С тех пор мы эту щупленькую старушку больше и не видали. Ну, почти совсем.
Да, была еще пятнистая, запуганная и забитая киска Лиска, которую я иногда гладил, а иногда — почему-то боялся до обледенения рук и ног и, по рассказам мамы, как-то совершил невероятное: убегая от кошки, в ужасе запрыгнул маме на грудь. А мама стояла во весь рост, между прочим. Лиска тем временем опрометью убегала от меня. Она боялась даже мышей, не то, что меня, существа, гораздо больше ее по размеру.

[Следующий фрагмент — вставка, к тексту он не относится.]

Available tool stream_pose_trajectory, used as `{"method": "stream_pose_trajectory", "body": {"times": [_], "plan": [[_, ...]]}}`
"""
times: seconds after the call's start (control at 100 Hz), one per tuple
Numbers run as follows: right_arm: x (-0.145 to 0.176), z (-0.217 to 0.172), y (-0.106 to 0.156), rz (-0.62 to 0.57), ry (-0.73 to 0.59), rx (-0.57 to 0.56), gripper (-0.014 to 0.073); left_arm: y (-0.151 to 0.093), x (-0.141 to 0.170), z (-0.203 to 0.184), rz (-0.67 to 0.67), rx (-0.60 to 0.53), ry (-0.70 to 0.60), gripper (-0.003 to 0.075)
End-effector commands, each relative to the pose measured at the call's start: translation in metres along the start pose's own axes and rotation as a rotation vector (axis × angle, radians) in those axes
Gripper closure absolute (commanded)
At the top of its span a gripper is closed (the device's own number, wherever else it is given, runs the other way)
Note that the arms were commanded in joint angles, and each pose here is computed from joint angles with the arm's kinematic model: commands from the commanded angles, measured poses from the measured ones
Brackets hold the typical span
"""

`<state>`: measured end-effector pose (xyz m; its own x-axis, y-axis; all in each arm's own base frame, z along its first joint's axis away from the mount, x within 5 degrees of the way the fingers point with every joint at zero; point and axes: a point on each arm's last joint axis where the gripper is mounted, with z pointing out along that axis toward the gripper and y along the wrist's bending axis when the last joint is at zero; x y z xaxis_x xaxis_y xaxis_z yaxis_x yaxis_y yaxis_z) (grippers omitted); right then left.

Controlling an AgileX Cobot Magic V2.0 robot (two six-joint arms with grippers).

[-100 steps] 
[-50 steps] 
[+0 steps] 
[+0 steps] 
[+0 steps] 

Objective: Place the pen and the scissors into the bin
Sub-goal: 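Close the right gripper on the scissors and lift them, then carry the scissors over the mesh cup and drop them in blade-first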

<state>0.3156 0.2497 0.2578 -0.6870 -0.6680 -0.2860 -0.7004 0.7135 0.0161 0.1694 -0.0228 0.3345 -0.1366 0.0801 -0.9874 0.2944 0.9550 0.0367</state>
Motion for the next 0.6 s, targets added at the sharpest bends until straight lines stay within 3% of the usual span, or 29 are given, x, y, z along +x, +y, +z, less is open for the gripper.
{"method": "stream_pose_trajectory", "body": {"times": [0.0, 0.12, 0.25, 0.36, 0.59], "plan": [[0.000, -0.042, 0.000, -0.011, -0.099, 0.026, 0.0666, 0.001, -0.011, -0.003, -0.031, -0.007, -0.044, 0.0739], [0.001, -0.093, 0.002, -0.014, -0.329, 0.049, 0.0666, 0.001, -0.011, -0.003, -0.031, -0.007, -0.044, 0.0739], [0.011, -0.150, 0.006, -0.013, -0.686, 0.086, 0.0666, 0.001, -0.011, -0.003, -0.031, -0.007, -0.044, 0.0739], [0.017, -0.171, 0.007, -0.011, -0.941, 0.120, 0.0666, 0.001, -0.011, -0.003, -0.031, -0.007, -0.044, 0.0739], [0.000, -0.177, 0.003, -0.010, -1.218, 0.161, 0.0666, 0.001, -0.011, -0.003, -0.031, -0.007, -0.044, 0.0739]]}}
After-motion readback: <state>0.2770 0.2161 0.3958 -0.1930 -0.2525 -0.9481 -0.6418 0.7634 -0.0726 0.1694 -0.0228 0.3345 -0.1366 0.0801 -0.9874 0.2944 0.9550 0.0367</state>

Бабушка очень не любила киску Лиску, как и всех кошек на белом свете, она звала ее «Лиска-Задриска». Ее никто не любил, эту Лиску. Серая кошечка с белым брюшком часто поносила, потому что ей скармливали испорченную еду с нашего стола. Помню шоколадно-коричневую лужу в сенях, которую «надула» киска Лиска, и бабушка с торжественной радостью сообщила об этом маме. У мамы, кажется, были какие-то серьезные неприятности на работе, в газете «Знамя труда», она уже несколько дней была не в духе, и решимость ко мщению сквозила в ее резвой походке. Она повторяла в бесповоротном озлоблении: «Тыкать, тыкать!» И с силой окунала обезумевшую от горя Лиску мордочкой в коричневую лужицу… Мама в тот момент была чужим мне человеком, враждебным, и от нее исходила морозная опасность. И еще я испытал какое-то новое чувство. Потом я понял, что это — стыд. Стыд за всех взрослых на белом свете.
В тот вечер Лиска ушла из нашего дому насовсем, и никого это не расстроило. Меня — в том числе. Я был рад за нашу Лиску — теперь ей никого больше не надо слушаться. И я тоже больше не хотел никогда слушаться маму — разве можно слушаться ее после той лужицы и кошкиной испачканной мордочки, которую бедная Лиска все облизывала?
Потом, конечно, это горькое, томящее состояние схлынуло, растворилось в совместных с мамой играх, забавах и таких желанных и жданных походах. Мама так и не узнала никогда, какое потрясение испытал я в тот далекий день расправы над Лиской.
Если б знали они, родители, сидящие за столом и пьющие темное марочное вино с маминой начальницей и толстым художником, что их маленький сын, который играет на полу в кубики, с тоской смурною и скукой тяжелой слушает их фальшиво-бодренькие разговоры! Он, глупенький с виду мальчонка-недотепа, многое понимает, но боится сказать об этом. Потому что… Ну как скажешь, как объявишь, что знаешь нехорошие слова? Тебе же за это и налетит. Им говорить эти слова можно, а мне их понимать — нельзя.
Я понимал, что мои папа и мама, как ни в чем не бывало, даже с хорошим настроением, обсуждают с гостями те вещи, про которые запрещают говорить мне и сестре Кате. Они говорят плохо о людях, которых тут нет, смеются над ними. За это нас с Катей в случае чего ставили на горох коленями (когда не было гороха, шла в ход гречка, и было это совсем даже не больно, потому что весил я мало, а для «чувствительности» наказания требовался изрядный нажим коленки на острые зернышки).